Rufus Wainwright is back. And, honestly, it is like he never went away. If anyone thought the eight-year hiatus since Wainwright’s last ‘pop’ release might have led to him sheepishly creep back into the lime light, they obviously don’t know Rufus Wainwright very well.
Unfollow The Rules is vintage Wainwright. At times grandiose and bombastic, at others subtle and delicate. It runs the gamut of his repertoire, including huge showtunes like ‘Damsel in Distress’, intimate ballads like ‘Only The People That Love’, and some tracks which straddle the line between those two seemingly irreconcilable genres (e.g. the appropriately absurdly named ‘This Ones for the Ladies (That LUNGE!)’).
Whilst this has officially been announced as a pop record, there are touches of the theatrical scene which Wainwright has spent so many years working in. There is a touch of the operatic about some tracks and the album is apparently split into three acts. The latter is an artistic decision which, truthfully, adds very little. But still, we are ‘unfollowing the rules’ here, so a little pretentiousness can be forgiven.

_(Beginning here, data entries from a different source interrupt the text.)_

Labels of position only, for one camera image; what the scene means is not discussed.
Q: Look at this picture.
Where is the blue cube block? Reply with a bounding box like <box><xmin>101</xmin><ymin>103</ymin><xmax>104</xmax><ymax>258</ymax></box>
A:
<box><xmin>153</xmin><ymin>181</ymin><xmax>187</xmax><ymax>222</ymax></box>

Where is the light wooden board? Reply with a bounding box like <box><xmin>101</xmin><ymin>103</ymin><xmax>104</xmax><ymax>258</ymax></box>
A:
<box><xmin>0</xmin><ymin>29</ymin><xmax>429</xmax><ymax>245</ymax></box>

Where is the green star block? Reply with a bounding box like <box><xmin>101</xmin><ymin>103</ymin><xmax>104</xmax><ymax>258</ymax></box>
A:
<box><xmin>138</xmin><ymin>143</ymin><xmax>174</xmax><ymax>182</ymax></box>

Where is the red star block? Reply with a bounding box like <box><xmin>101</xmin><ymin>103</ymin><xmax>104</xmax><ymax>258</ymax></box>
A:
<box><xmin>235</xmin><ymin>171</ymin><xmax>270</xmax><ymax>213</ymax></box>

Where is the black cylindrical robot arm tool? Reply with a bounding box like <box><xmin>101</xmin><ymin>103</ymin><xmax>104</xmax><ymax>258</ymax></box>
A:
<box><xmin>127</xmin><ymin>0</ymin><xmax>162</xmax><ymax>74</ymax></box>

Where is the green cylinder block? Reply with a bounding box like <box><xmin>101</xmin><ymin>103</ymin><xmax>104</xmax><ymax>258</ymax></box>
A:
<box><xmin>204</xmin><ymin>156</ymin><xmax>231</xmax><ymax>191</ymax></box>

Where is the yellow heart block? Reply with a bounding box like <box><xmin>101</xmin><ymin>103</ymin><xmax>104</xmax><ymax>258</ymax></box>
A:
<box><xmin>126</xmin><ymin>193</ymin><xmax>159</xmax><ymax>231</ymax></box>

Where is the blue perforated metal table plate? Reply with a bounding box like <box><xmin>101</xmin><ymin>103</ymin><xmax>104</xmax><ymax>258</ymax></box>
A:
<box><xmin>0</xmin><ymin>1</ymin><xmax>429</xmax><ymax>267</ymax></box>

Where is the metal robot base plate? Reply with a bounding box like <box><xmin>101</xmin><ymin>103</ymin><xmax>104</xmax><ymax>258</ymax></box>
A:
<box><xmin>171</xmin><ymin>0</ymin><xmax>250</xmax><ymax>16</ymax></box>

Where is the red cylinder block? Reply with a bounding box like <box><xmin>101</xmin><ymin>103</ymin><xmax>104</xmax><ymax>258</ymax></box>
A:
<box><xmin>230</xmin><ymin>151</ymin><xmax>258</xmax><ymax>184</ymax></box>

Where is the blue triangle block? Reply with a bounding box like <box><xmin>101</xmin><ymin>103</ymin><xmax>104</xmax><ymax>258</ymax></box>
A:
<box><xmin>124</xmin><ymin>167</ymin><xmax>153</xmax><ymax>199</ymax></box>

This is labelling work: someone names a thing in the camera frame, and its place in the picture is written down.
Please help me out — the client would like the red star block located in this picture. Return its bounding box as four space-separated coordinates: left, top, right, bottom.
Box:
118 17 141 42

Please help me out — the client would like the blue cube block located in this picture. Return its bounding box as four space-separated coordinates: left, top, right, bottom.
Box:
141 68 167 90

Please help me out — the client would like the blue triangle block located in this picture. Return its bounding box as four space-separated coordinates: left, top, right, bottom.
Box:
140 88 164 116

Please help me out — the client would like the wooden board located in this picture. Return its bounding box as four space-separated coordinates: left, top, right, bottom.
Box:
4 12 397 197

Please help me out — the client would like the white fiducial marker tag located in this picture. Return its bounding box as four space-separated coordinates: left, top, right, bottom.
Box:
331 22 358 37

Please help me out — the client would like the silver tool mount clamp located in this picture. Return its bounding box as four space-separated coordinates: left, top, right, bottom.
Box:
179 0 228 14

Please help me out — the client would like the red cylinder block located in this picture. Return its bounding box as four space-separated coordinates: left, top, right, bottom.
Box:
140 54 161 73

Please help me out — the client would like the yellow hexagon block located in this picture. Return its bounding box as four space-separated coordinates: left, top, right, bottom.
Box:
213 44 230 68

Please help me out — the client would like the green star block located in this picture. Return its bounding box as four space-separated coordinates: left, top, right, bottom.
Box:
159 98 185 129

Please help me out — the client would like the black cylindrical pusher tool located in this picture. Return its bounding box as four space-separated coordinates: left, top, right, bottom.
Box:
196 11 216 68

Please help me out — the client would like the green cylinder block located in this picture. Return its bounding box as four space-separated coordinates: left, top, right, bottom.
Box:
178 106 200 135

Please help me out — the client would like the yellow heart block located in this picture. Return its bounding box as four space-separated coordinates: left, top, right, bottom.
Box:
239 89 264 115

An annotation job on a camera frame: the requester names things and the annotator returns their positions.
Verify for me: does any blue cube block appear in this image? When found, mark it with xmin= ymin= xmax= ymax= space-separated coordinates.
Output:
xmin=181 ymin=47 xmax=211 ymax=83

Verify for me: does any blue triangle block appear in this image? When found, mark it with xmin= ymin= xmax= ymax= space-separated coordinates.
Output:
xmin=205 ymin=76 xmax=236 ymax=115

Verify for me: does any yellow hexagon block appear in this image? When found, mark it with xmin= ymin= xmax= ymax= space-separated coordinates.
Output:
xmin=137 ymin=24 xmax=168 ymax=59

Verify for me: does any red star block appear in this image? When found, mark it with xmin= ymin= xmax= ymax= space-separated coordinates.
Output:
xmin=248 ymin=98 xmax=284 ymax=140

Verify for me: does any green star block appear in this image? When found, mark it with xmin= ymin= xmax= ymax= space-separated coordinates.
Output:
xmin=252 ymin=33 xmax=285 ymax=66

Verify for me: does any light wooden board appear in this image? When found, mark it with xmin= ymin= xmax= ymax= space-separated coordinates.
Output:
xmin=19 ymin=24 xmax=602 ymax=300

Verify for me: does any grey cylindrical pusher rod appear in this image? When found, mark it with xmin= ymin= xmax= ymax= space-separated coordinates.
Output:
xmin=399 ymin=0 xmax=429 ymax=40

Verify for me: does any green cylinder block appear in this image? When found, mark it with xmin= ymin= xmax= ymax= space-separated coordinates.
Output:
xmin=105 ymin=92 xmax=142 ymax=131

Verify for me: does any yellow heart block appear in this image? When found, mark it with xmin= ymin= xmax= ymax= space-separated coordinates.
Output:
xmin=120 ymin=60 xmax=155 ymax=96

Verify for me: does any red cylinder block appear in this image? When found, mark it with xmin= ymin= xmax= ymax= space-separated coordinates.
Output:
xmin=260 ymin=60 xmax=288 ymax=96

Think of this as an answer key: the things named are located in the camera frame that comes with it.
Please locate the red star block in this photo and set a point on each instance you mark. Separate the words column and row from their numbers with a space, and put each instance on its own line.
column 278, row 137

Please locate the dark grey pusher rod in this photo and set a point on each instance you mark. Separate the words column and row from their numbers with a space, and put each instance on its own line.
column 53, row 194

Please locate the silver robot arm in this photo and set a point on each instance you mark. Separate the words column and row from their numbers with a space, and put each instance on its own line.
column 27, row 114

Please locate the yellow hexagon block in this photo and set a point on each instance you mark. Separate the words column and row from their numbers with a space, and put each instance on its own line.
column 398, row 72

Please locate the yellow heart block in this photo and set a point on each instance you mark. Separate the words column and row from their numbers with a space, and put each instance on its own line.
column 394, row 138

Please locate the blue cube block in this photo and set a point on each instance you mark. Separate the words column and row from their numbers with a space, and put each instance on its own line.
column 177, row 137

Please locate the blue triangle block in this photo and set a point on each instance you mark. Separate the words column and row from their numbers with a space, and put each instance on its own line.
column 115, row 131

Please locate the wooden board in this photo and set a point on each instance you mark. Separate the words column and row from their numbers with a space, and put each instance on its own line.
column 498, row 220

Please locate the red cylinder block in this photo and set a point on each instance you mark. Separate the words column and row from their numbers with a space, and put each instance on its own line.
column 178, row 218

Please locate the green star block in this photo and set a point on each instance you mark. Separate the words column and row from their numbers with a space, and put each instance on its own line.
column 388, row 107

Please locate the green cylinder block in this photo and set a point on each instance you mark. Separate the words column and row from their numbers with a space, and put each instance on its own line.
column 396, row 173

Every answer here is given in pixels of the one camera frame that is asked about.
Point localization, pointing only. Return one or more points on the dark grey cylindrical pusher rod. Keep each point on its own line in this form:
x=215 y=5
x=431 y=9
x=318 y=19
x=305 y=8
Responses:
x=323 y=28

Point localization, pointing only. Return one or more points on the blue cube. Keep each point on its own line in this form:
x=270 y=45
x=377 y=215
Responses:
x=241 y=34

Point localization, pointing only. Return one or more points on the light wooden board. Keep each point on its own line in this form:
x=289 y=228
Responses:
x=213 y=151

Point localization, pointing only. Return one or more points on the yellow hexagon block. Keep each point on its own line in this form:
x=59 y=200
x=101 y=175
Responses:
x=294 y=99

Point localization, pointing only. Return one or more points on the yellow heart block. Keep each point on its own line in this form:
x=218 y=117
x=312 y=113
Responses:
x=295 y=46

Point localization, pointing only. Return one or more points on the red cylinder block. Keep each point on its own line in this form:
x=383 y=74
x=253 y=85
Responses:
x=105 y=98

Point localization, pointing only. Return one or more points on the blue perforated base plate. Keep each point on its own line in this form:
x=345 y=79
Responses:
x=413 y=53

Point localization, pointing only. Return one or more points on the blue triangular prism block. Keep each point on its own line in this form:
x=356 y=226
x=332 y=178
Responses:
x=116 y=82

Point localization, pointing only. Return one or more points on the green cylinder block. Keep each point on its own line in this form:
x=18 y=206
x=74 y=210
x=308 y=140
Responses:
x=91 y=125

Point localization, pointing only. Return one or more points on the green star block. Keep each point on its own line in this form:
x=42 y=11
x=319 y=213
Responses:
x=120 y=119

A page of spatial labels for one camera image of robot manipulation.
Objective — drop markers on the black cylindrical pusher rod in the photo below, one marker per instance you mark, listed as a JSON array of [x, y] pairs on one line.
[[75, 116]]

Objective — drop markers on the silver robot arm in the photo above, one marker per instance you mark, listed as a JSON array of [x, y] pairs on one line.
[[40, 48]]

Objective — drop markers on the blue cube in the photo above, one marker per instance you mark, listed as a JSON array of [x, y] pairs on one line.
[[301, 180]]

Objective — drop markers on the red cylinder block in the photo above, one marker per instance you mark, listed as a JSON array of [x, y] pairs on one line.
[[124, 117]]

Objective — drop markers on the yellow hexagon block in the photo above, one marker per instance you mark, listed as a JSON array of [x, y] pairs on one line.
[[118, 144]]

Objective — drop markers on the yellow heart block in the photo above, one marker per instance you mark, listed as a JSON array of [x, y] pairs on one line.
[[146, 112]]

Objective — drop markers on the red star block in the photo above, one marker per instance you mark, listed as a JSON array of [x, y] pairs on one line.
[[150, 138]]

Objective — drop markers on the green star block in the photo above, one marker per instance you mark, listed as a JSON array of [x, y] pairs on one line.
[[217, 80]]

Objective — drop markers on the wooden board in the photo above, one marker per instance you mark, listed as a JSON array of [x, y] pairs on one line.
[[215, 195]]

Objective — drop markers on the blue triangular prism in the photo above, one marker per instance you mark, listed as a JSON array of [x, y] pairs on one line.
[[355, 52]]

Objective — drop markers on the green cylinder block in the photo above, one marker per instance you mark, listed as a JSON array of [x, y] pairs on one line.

Exactly which rules are being ignored is not clear. Though lyrically more mature, by Wainwright’s standards there is nothing particularly ground-breaking here. That is not a criticism, because the record will immediately be recognised as an excellent example of Wainwright’s talent, but the style is quite similar to his pre-hiatus output. That said, in the build-up to the LP’s release Wainwright has spoken a lot about getting better with age and about closing this ‘act’ of his career, so perhaps the title is a statement of intent, rather than anything else.
Either way, clearly the break has done him no harm and Unfollow The Rules offers up the same cocktail of intriguing complexity and simple accessibility that we have come to expect from Rufus Wainwright.